___ PROVIDED MATERIAL

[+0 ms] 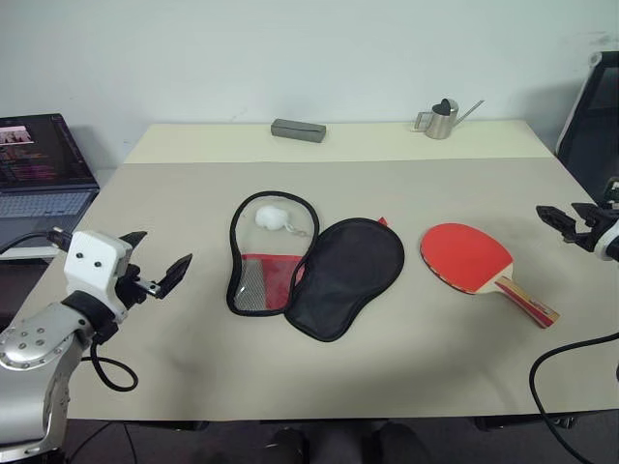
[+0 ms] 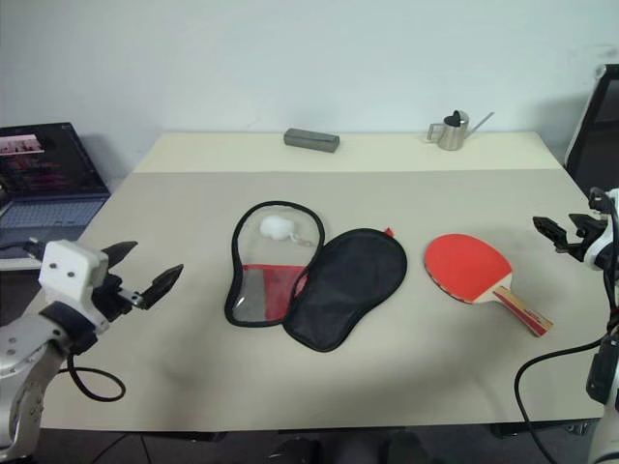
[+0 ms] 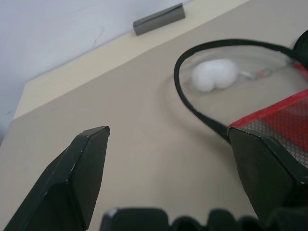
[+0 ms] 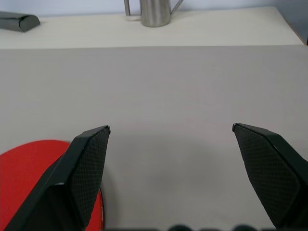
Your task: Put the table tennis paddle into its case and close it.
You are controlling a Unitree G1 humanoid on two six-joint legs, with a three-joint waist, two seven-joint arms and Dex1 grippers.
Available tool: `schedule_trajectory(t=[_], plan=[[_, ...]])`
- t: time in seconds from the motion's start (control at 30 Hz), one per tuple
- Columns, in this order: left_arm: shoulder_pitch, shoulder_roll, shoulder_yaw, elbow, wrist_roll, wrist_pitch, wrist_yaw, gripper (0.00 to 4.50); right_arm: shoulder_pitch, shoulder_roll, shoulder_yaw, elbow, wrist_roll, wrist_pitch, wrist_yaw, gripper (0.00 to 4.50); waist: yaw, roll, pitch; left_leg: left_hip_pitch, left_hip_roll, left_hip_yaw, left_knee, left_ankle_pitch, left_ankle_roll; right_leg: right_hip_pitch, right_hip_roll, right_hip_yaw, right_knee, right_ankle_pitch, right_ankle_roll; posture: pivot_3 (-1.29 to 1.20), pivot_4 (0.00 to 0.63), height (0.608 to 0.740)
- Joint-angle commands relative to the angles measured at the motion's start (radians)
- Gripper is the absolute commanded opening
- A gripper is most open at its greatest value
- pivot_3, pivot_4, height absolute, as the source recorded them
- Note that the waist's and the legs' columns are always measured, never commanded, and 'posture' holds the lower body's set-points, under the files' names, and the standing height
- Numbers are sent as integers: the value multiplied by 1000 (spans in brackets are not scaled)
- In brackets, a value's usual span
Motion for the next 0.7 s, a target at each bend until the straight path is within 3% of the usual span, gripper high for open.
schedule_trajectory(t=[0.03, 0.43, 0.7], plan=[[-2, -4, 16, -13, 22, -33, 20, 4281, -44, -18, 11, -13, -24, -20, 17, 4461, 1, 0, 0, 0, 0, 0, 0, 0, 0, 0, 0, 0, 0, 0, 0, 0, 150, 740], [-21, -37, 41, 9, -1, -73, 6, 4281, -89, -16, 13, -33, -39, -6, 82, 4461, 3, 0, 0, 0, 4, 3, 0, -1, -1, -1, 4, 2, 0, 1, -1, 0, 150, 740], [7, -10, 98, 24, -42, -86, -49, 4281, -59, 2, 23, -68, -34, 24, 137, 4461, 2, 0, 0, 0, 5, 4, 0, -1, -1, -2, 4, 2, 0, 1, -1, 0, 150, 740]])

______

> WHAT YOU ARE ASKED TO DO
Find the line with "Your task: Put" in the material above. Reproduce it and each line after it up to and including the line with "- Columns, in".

> SOLUTION TO THE PROBLEM
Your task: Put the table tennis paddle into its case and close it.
You are controlling a Unitree G1 humanoid on two six-joint legs, with a three-joint waist, two seven-joint arms and Dex1 grippers.
Available tool: `schedule_trajectory(t=[_], plan=[[_, ...]])`
- t: time in seconds from the motion's start (control at 30 Hz), one per tuple
- Columns, in this order: left_arm: shoulder_pitch, shoulder_roll, shoulder_yaw, elbow, wrist_roll, wrist_pitch, wrist_yaw, gripper (0.00 to 4.50); right_arm: shoulder_pitch, shoulder_roll, shoulder_yaw, elbow, wrist_roll, wrist_pitch, wrist_yaw, gripper (0.00 to 4.50); waist: yaw, roll, pitch; left_leg: left_hip_pitch, left_hip_roll, left_hip_yaw, left_knee, left_ankle_pitch, left_ankle_roll; right_leg: right_hip_pitch, right_hip_roll, right_hip_yaw, right_knee, right_ankle_pitch, right_ankle_roll; posture: pivot_3 (-1.29 to 1.20), pivot_4 (0.00 to 0.63), height (0.608 to 0.740)

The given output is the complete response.